> WORK INSTRUCTIONS
When you print the material, keep every line identical to the original.
##### DATASET EXCERPT #####
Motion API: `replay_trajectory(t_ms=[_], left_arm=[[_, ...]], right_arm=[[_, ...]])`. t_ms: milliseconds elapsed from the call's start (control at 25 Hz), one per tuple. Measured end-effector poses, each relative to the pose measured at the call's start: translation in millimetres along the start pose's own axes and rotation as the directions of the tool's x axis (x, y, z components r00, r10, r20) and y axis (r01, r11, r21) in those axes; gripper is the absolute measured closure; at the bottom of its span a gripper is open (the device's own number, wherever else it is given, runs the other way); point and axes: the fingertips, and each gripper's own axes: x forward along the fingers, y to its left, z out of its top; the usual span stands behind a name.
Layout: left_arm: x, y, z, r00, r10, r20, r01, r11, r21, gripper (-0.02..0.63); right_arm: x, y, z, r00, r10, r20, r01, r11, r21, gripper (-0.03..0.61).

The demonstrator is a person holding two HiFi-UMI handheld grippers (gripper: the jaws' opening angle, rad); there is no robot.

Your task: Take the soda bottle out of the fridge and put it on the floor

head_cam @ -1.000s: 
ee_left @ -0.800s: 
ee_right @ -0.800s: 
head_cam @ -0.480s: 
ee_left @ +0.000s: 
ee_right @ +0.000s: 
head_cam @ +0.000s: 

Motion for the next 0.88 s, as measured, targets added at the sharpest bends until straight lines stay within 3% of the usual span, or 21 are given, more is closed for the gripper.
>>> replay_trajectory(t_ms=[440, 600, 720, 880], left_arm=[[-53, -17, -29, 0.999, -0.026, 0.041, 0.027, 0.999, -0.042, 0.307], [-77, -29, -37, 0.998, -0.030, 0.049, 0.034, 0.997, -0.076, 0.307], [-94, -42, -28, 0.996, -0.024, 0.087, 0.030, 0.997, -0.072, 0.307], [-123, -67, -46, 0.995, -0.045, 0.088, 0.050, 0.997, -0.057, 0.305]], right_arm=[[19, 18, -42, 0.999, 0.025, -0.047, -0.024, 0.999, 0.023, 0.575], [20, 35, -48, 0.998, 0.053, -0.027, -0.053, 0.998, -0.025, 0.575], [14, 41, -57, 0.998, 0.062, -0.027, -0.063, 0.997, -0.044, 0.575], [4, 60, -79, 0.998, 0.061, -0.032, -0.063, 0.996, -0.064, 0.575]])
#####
> EXPECTED OUTPUT
Motion API: `replay_trajectory(t_ms=[_], left_arm=[[_, ...]], right_arm=[[_, ...]])`. t_ms: milliseconds elapsed from the call's start (control at 25 Hz), one per tuple. Measured end-effector poses, each relative to the pose measured at the call's start: translation in millimetres along the start pose's own axes and rotation as the directions of the tool's x axis (x, y, z components r00, r10, r20) and y axis (r01, r11, r21) in those axes; gripper is the absolute measured closure; at the bottom of its span a gripper is open (the device's own number, wherever else it is given, runs the other way); point and axes: the fingertips, and each gripper's own axes: x forward along the fingers, y to its left, z out of its top; the usual span stands behind a name.
Layout: left_arm: x, y, z, r00, r10, r20, r01, r11, r21, gripper (-0.02..0.63); right_arm: x, y, z, r00, r10, r20, r01, r11, r21, gripper (-0.03..0.61).

The demonstrator is a person holding two HiFi-UMI handheld grippers (gripper: the jaws' opening angle, rad); there is no robot.

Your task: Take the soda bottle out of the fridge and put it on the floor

head_cam @ -1.000s: 
ee_left @ -0.800s: 
ee_right @ -0.800s: 
head_cam @ -0.480s: 
ee_left @ +0.000s: 
ee_right @ +0.000s: 
head_cam @ +0.000s: 

Motion for the next 0.88 s, as measured, targets added at the sharpest bends until straight lines stay within 3% of the usual span, or 21 are given, more is closed for the gripper.
>>> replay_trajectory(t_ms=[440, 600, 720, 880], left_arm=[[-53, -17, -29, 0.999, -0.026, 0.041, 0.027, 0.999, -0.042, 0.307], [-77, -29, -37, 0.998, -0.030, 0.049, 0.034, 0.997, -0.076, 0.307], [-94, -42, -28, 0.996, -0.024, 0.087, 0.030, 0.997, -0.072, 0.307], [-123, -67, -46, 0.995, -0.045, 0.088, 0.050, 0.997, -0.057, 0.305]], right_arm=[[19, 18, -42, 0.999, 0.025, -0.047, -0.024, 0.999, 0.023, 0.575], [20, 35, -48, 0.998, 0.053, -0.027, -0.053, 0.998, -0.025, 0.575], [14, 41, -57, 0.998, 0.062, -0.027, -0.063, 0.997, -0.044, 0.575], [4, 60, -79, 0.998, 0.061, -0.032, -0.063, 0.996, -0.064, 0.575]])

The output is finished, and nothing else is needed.